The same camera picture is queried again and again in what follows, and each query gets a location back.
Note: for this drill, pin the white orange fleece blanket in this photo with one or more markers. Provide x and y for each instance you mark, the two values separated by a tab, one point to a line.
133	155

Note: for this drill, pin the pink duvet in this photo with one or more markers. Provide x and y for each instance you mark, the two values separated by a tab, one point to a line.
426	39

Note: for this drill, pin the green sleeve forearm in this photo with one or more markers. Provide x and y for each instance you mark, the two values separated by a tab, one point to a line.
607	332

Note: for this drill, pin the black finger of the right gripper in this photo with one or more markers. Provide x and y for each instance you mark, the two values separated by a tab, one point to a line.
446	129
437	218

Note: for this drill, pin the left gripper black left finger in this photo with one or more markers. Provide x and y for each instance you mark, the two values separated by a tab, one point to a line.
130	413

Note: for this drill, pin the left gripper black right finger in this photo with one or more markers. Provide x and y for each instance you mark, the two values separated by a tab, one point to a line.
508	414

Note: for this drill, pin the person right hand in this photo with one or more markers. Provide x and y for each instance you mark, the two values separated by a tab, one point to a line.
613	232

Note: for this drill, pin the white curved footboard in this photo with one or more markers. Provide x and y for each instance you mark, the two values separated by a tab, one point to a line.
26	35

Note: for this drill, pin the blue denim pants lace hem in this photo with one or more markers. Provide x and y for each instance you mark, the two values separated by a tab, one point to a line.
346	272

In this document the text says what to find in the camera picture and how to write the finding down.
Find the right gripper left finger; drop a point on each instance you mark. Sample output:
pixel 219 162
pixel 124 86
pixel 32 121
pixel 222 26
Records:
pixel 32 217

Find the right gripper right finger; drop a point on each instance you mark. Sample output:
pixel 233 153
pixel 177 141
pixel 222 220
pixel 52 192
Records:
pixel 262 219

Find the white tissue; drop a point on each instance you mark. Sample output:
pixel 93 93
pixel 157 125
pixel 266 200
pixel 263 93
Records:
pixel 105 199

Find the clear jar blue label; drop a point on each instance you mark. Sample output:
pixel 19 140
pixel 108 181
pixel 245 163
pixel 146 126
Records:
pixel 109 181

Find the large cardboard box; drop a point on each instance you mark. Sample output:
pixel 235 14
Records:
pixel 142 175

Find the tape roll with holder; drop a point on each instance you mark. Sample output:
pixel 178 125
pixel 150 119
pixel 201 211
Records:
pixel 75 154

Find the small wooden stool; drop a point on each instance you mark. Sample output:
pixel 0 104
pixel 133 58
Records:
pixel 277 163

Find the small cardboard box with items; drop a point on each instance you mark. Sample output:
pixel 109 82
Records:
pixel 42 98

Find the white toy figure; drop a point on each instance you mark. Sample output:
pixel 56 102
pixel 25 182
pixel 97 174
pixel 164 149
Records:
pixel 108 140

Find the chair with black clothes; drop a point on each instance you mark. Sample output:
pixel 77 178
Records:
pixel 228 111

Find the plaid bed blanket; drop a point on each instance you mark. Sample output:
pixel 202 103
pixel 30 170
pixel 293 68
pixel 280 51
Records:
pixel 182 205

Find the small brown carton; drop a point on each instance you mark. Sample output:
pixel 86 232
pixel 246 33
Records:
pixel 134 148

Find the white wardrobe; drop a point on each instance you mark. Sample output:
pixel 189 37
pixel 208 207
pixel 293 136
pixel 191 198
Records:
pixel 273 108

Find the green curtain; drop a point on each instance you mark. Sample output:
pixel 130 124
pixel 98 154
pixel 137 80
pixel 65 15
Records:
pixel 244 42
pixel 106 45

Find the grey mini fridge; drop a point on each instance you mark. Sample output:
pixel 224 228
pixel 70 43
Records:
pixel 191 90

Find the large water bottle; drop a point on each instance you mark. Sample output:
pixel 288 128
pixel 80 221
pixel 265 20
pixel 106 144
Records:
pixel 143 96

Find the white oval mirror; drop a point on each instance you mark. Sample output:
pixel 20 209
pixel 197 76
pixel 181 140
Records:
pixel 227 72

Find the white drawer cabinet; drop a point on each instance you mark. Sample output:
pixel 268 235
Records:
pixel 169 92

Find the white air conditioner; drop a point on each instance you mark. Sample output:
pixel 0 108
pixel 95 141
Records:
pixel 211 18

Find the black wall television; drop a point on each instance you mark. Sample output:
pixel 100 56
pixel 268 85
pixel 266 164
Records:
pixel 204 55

▶ _TASK GOAL_
Please repeat each line from the one with "pixel 95 141" through the last line of the data above, and add nothing.

▶ _EXERCISE OUTPUT_
pixel 95 141
Records:
pixel 211 18

Find the black wall television; drop a point on each instance you mark. Sample output:
pixel 100 56
pixel 268 85
pixel 266 164
Records:
pixel 204 55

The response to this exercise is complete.